The log-structured file system can preferably use an error correction code (ECC) 
block size that is larger than a physical sector size of the disk. A cumulative ECC parity 
state between successive partial writes of an ECC block is retained. 

The preferred non-limiting log-structured file system uses a virtual address table 
(VAT) to implement shingled track writing. The VAT maps virtual sector locations to 
actual sector locations. The VAT may be stored on the disk in a location with non- 
overlapping tracks where random access writes can be performed, and/or in a region with 
shingled written bands, using a log structured storage approach.
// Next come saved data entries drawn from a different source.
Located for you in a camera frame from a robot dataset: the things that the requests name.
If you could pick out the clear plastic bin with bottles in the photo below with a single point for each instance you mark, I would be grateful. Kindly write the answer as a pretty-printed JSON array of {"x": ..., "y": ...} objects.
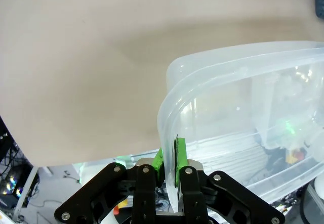
[{"x": 222, "y": 82}]

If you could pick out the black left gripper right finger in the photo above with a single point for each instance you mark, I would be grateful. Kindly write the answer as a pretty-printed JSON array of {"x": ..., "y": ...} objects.
[{"x": 192, "y": 196}]

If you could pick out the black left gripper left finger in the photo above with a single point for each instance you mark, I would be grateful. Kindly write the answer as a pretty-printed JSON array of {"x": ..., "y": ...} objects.
[{"x": 146, "y": 196}]

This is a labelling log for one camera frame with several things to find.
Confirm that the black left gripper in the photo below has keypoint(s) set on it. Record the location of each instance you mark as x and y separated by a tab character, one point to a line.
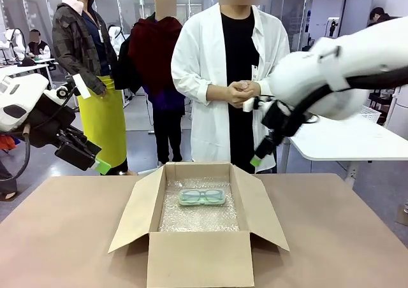
51	122

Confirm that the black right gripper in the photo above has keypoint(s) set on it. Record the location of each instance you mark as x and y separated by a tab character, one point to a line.
280	119

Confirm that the person's left forearm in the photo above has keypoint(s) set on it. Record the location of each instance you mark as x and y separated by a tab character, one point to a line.
266	87

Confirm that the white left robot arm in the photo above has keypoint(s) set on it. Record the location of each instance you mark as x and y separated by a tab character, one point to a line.
22	90

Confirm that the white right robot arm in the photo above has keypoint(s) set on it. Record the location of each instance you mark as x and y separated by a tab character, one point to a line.
344	65

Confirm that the person's right forearm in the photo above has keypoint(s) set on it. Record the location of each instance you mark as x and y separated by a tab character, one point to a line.
216	93

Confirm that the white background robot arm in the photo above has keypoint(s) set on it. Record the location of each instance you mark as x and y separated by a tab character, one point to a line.
14	41

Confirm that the mint green glasses case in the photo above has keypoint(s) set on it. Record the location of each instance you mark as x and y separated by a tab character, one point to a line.
220	202

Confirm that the open cardboard shipping box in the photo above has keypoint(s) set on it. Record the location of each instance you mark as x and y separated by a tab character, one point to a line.
201	259

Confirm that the person's left hand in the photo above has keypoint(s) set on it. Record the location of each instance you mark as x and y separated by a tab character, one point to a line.
253	89

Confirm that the person's right hand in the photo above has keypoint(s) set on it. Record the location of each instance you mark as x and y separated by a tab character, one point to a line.
236	95

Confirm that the white side table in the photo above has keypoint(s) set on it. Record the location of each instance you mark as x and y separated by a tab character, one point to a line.
344	141

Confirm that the clear bubble wrap sheet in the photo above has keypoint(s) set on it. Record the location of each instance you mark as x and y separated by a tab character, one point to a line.
197	218

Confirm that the white background desk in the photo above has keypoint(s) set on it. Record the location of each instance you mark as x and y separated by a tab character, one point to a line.
28	65

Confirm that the person in white lab coat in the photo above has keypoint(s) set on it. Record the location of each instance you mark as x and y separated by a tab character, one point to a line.
204	61

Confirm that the seated person in background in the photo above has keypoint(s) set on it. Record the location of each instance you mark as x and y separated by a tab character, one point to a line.
37	46

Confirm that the dark-haired background person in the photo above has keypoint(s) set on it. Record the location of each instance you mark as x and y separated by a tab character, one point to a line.
379	15

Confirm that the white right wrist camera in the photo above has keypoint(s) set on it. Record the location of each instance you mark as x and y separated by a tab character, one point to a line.
250	105

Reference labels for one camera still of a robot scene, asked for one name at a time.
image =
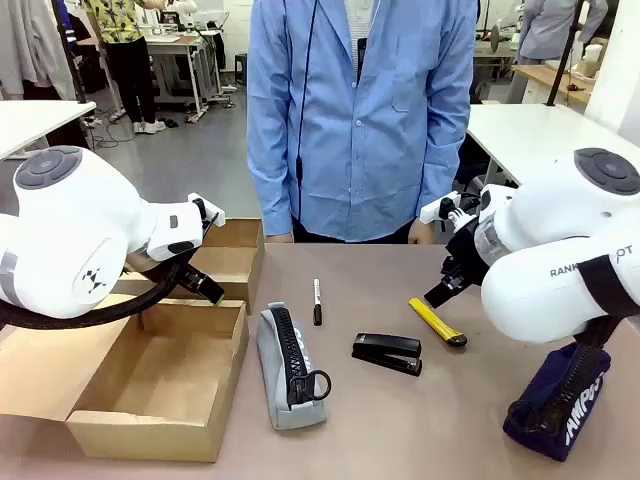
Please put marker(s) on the white rounded side table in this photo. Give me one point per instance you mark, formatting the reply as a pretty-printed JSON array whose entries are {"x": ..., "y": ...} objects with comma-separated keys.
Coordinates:
[{"x": 520, "y": 130}]

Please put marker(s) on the grey metal workbench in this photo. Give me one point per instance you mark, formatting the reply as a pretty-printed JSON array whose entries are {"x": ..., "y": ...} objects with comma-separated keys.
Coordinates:
[{"x": 175, "y": 47}]

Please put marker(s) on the person in yellow patterned shirt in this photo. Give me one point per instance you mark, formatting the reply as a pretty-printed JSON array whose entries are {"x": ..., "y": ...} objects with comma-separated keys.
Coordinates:
[{"x": 125, "y": 55}]

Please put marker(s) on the black clip-on microphone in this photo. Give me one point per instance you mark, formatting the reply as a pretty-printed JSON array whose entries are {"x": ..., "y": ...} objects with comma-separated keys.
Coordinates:
[{"x": 361, "y": 60}]

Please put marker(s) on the dark plastic stool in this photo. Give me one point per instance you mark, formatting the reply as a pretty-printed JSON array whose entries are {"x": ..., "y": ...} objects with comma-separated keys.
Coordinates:
[{"x": 241, "y": 62}]

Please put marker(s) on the navy zipper pencil case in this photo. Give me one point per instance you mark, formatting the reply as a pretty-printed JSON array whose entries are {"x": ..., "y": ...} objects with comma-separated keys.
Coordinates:
[{"x": 575, "y": 400}]

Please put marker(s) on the wooden top desk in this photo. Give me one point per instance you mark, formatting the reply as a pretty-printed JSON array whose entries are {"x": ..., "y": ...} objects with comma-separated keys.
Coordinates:
[{"x": 540, "y": 75}]

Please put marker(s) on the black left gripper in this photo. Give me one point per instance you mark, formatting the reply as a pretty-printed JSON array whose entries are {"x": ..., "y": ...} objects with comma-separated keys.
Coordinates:
[{"x": 192, "y": 279}]

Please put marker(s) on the person in blue coat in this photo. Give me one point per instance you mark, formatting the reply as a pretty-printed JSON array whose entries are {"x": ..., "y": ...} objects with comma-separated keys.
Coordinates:
[{"x": 360, "y": 140}]

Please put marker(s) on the person's right forearm blue sleeve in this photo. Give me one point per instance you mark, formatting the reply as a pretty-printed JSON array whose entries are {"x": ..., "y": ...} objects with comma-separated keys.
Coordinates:
[{"x": 270, "y": 200}]

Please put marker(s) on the person in black trousers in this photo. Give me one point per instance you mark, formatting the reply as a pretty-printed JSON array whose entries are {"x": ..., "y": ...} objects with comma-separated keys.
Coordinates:
[{"x": 75, "y": 134}]

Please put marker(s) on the person's left forearm blue sleeve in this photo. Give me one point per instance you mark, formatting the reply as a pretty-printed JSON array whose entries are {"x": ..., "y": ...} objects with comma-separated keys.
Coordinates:
[{"x": 442, "y": 167}]

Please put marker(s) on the yellow utility knife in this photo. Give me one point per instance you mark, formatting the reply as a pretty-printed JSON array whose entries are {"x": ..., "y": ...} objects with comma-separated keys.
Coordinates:
[{"x": 430, "y": 317}]

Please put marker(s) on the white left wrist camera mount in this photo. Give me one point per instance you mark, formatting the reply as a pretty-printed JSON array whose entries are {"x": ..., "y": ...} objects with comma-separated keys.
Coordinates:
[{"x": 207, "y": 212}]

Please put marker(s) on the person in grey-blue coat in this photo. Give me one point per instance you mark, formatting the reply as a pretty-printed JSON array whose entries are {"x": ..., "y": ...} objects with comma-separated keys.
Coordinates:
[{"x": 550, "y": 30}]

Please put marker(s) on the white black marker pen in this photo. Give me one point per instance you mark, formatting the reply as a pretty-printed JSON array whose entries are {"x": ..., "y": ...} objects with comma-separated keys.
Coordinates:
[{"x": 317, "y": 295}]

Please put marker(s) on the grey zipper pencil case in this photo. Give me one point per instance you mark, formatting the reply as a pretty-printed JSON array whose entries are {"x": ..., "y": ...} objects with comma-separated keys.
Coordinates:
[{"x": 280, "y": 360}]

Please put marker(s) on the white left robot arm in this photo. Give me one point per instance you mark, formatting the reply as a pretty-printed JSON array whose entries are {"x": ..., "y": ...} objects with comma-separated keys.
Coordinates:
[{"x": 65, "y": 230}]

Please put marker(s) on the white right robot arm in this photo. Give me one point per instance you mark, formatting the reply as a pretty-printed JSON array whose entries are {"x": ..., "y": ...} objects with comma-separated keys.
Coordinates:
[{"x": 550, "y": 235}]

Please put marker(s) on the black slanted pole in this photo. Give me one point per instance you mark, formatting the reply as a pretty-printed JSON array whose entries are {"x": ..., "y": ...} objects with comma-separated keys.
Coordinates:
[
  {"x": 565, "y": 50},
  {"x": 70, "y": 52}
]

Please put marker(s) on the person's left hand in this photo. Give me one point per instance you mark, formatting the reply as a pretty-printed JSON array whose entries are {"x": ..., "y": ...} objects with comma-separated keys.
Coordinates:
[{"x": 422, "y": 235}]

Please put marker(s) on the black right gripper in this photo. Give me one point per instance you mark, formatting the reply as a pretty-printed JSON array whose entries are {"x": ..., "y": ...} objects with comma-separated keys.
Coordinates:
[{"x": 465, "y": 260}]

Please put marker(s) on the small cardboard box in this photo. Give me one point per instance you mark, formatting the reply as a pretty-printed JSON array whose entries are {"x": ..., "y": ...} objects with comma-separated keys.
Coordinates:
[{"x": 235, "y": 260}]

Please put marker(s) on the large cardboard box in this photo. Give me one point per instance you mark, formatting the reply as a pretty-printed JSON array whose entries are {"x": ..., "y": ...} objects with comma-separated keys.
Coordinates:
[{"x": 155, "y": 380}]

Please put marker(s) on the white plastic container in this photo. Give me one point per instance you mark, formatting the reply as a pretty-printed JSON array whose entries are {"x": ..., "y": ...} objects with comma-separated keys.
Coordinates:
[{"x": 591, "y": 60}]

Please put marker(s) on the black stapler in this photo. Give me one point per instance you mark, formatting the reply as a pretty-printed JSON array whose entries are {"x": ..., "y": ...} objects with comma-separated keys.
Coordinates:
[{"x": 385, "y": 350}]
The VAT may be 
accessed by a RAID controller in a RAID system to which the HDD belongs, to remap 
sectors as required for shingled track writing. 

In another aspect, a data storage system includes disk means for storing data and 
means for writing data to the disk in tracks and bands. Two or more tracks establishes a 
band, and at least some bands are shingled. Means are provided for controlling the means 
for writing. The means for controlling uses a log means for establishing a file system. 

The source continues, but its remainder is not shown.